If it’s a particularly tricky situation (such as someone I’ve just met or who looks nervous) I’ll also give them an ‘easy out’ by making an offer and then walking away to allow them time to consider it. This works well for hitting on guys in bars – I pass them my phone number then leave, so they don’t feel pressured to explain themselves if they’re not interested.
“Hey, you seem great and I’d love to buy you a drink. I’ll be right over there if you decide you’re interested.”
“I reckon we get along really well – here’s my number. No need to say anything now, just give me a call if you’d like to hang out.”
Inviting a ‘no’ means that if your crush says ‘yes,’ you’ll know they mean it. There’s nothing better than knowing someone is one-hundred-percent into you.
What could I have done better? How could I do it differently next time?
One of the hardest things about sex and dating is that we often assume we’re supposed to get it right first go. We’re supposed to magically know exactly what to say or do, and if we screw up we feel ashamed. I’ve definitely done things in the past that made other people feel uncomfortable, and when I realised what had happened I felt like a terrible person.

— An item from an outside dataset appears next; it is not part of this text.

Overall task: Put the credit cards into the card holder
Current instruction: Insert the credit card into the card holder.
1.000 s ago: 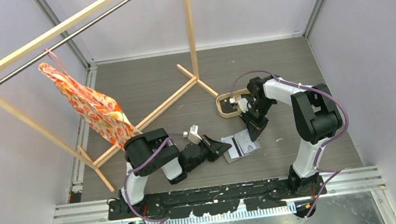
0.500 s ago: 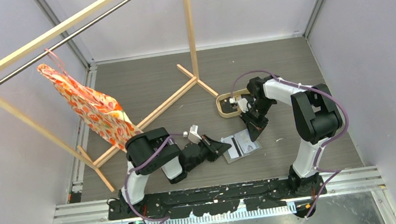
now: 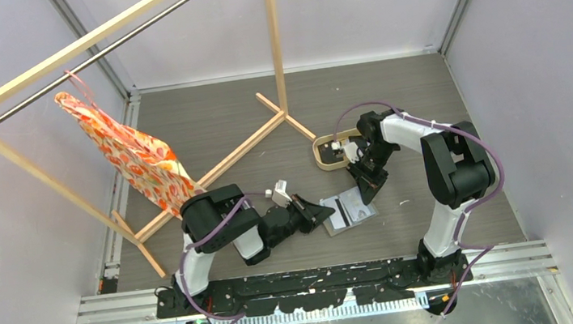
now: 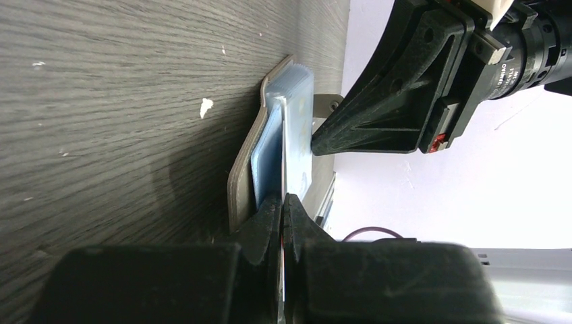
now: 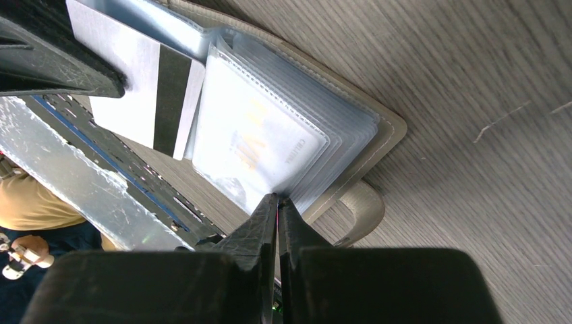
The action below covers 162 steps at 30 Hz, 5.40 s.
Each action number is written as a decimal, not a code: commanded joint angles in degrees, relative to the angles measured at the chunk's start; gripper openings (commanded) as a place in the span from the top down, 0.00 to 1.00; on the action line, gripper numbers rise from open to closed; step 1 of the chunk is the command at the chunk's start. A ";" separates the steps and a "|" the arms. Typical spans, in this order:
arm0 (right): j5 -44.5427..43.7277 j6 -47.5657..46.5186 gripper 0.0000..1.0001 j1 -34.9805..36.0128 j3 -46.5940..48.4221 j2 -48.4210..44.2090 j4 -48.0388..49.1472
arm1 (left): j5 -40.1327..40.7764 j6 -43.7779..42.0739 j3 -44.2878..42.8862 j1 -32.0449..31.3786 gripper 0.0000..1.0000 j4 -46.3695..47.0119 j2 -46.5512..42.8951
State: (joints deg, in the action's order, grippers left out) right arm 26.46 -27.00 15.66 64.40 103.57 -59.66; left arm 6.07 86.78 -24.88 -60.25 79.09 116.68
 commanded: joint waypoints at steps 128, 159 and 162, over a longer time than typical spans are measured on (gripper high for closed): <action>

But a bad person isn’t someone who makes mistakes; a bad person is someone who refuses to learn to do better.
We’re all capable of noticing what went wrong, and trying to improve the next time around. Often, it’s just a matter of paying more attention, to ensure you don’t get caught up in your feelings and forget to consider the other person too. Or if there’s a particular bit of the process where you often get stuck (asking someone out, for example), it might be worth talking it over with friends (or a therapist) to see if they have any ideas on how you could improve.

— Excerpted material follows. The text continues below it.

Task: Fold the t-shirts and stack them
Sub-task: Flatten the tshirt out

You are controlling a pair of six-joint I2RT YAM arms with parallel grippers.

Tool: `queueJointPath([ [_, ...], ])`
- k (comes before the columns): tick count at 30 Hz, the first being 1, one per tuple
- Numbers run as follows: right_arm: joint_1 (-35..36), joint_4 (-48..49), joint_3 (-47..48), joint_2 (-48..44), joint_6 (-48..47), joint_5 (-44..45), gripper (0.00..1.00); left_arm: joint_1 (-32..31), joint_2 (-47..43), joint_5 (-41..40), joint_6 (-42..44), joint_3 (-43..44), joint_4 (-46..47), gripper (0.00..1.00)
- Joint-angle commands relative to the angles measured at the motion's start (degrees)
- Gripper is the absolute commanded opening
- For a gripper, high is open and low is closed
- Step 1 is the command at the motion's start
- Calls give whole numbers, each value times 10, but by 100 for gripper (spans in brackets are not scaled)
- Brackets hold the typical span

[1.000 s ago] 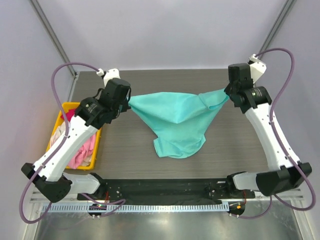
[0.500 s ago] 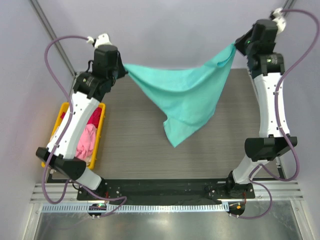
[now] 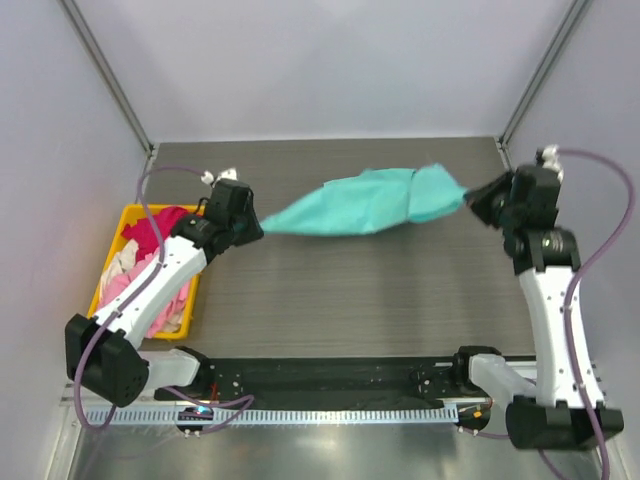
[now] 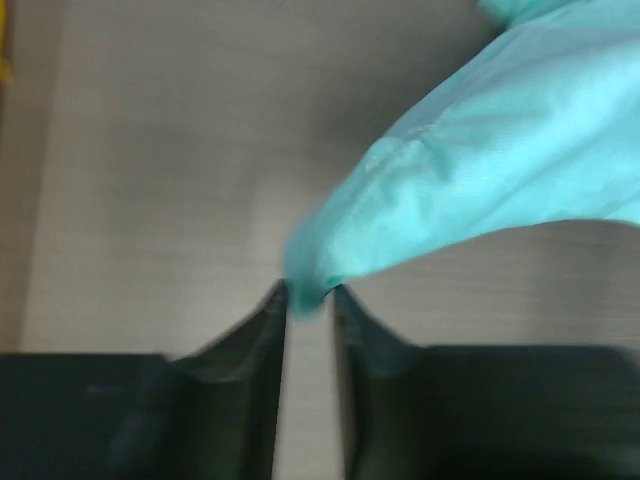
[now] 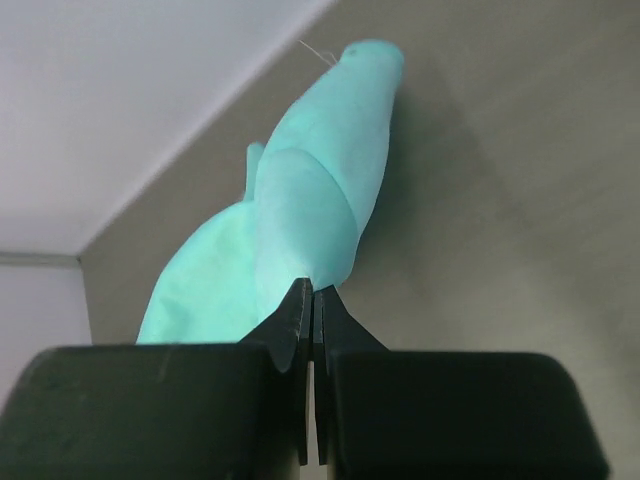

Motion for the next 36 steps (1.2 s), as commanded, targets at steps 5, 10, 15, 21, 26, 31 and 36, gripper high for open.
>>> queueJointPath([
  [5, 1, -45, -322, -177, 50, -113, 1, 1, 8, 14, -24, 1, -67, 48],
  [10, 1, -57, -413, -209, 36, -123, 1, -15, 99, 94, 9, 92, -10, 50],
  [15, 1, -50, -427, -235, 37, -115, 1, -47, 282, 179, 45, 233, 2, 51],
  [21, 1, -20, -442, -245, 31, -125, 1, -98, 457, 258, 73, 400, -4, 46],
  [26, 2, 0, -458, -244, 31, -143, 1, -125, 606, 198, 11, 597, -56, 44],
  [31, 2, 4, -457, -247, 17, -141, 1, -134, 670, 179, -47, 632, -11, 45],
  [36, 1, 5, -451, -251, 10, -140, 1, -141, 705, 174, -84, 645, 5, 44],
])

This stuff takes practice. If you feel awkward and imperfect, you’re perfectly normal.
Here are some useful questions:
Could I have been clearer about what I wanted?
Did they seem uncomfortable? How could I help avoid that next time?
Were they giving any signals I should have picked upon earlier?
Could I have acted more confidently and honestly? How?
What DID I do right? (Don’t forget to give yourself kudos for doing your best!)
There you have it – my personal method for making a sexual advance, while still treating my crushes with respect. Like I said, this isn’t a ‘you should’ type of conversation. I just hope that by sharing my way of doing things, I might give you a few ideas that will help you connect with the people you’re interested in.